WORK ITEM: If a line in the material below has the word "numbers", copy it.

DATA EXTRACT:
##########

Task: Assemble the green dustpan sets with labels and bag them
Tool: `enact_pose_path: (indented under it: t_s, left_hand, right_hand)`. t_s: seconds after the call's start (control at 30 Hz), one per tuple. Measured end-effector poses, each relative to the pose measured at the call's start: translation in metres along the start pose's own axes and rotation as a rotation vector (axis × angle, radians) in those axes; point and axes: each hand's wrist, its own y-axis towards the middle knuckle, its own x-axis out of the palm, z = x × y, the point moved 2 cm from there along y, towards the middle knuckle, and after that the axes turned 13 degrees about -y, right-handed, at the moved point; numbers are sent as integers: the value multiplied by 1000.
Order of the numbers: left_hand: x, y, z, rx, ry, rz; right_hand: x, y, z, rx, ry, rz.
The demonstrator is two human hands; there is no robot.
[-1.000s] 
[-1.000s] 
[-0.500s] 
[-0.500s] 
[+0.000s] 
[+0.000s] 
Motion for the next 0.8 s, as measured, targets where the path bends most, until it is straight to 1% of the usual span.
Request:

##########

RESPONSE BELOW:
Tool: `enact_pose_path: (indented under it: t_s, left_hand, right_hand)`. t_s: seconds after the call's start (control at 30 Hz), one per tuple. Measured end-effector poses, each relative to the pose measured at the call's start: translation in metres along the start pose's own axes and rotation as a rotation vector (axis × angle, radians) in those axes; point and axes: each hand's wrist, its own y-axis towards the middle knuckle, its own x-axis out of the palm, z = x × y, the point moved 2 cm from there along y, towards the middle knuckle, and after that the axes turned 13 degrees about -y, right-handed, at the moved point; numbers are sent as integers: the value multiplied by 1000.
Order of the numbers: left_hand: x, y, z, rx, ry, rz; right_hand: x, y, z, rx, ry, rz.

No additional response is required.